Record extracts Start Marker

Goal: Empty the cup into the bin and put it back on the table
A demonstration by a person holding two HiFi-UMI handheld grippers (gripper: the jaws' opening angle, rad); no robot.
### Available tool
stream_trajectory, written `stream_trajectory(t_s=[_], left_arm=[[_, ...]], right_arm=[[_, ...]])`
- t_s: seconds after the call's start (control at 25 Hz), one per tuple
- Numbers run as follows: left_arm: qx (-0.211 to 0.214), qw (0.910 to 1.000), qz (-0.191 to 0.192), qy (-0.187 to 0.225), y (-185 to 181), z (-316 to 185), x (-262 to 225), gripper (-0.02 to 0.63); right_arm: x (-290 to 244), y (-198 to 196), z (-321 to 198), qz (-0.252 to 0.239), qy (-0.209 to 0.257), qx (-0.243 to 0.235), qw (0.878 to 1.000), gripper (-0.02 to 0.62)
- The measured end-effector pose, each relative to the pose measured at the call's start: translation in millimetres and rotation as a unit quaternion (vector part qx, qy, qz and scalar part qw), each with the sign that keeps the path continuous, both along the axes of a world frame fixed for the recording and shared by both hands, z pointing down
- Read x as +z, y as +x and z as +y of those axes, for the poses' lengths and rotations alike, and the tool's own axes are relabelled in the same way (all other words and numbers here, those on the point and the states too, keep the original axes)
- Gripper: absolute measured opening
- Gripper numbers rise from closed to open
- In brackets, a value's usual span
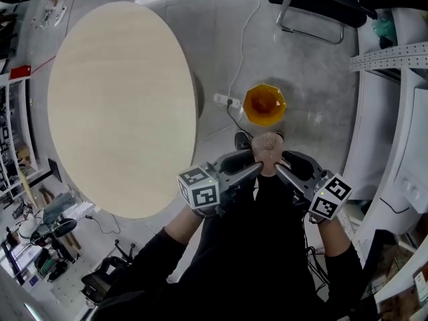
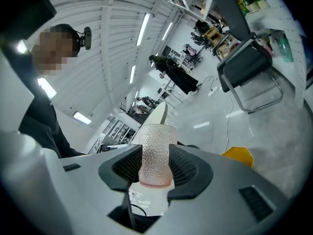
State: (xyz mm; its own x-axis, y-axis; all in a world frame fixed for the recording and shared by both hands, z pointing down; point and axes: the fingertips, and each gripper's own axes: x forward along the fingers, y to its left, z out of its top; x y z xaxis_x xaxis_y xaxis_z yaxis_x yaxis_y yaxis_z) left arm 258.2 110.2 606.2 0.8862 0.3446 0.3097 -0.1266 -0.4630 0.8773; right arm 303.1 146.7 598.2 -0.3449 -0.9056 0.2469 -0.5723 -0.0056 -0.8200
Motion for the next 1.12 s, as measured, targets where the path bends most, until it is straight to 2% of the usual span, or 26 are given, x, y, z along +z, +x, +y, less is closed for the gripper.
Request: stream_trajectory(t_s=[0.16, 0.28, 0.6, 1.12], left_arm=[[0.004, 0.9996, -0.021, -0.017, 10.3, -2.8, 37.0, 0.21], [0.001, 0.9986, -0.038, -0.036, 12.8, -2.2, 60.5, 0.21], [-0.016, 0.9931, -0.068, -0.094, 12.4, -6.6, 89.4, 0.21], [-0.023, 0.9882, -0.096, -0.117, 10.3, -12.3, 108.4, 0.21]], right_arm=[[39.1, 8.7, 2.0, -0.046, -0.025, 0.056, 0.997, 0.169], [62.6, 11.7, 3.3, -0.061, -0.041, 0.073, 0.995, 0.169], [88.7, 14.2, -3.2, -0.074, -0.068, 0.074, 0.992, 0.169], [108.1, 12.5, -9.5, -0.092, -0.093, 0.07, 0.989, 0.169]])
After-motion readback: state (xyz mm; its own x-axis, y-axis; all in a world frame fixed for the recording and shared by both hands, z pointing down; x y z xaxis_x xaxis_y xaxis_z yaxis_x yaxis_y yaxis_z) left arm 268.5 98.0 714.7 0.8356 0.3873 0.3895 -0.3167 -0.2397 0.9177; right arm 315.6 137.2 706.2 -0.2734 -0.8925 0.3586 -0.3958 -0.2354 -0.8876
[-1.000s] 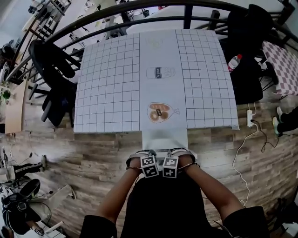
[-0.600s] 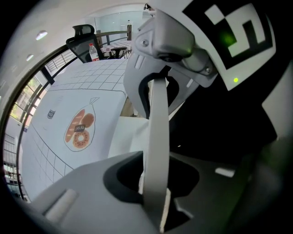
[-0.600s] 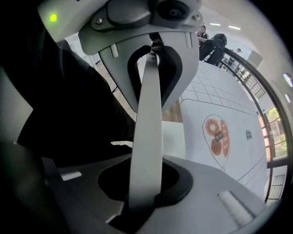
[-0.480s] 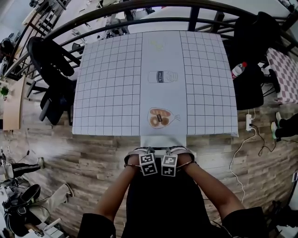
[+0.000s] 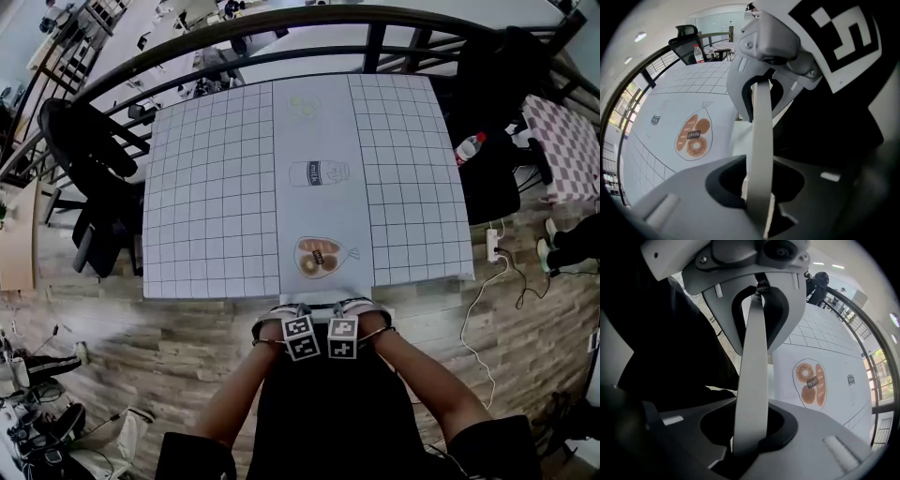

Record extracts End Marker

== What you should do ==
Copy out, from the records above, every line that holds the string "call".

== Response to this task ==
- t_s: seconds after the call's start (control at 25 Hz), one per tuple
- The measured end-effector pose, each relative to the pose measured at the call's start: translation in millimetres and rotation as a unit quaternion (vector part qx, qy, qz and scalar part qw), each with the sign that keeps the path continuous, both along the axes of a world frame fixed for the recording and shared by both hands, z pointing down

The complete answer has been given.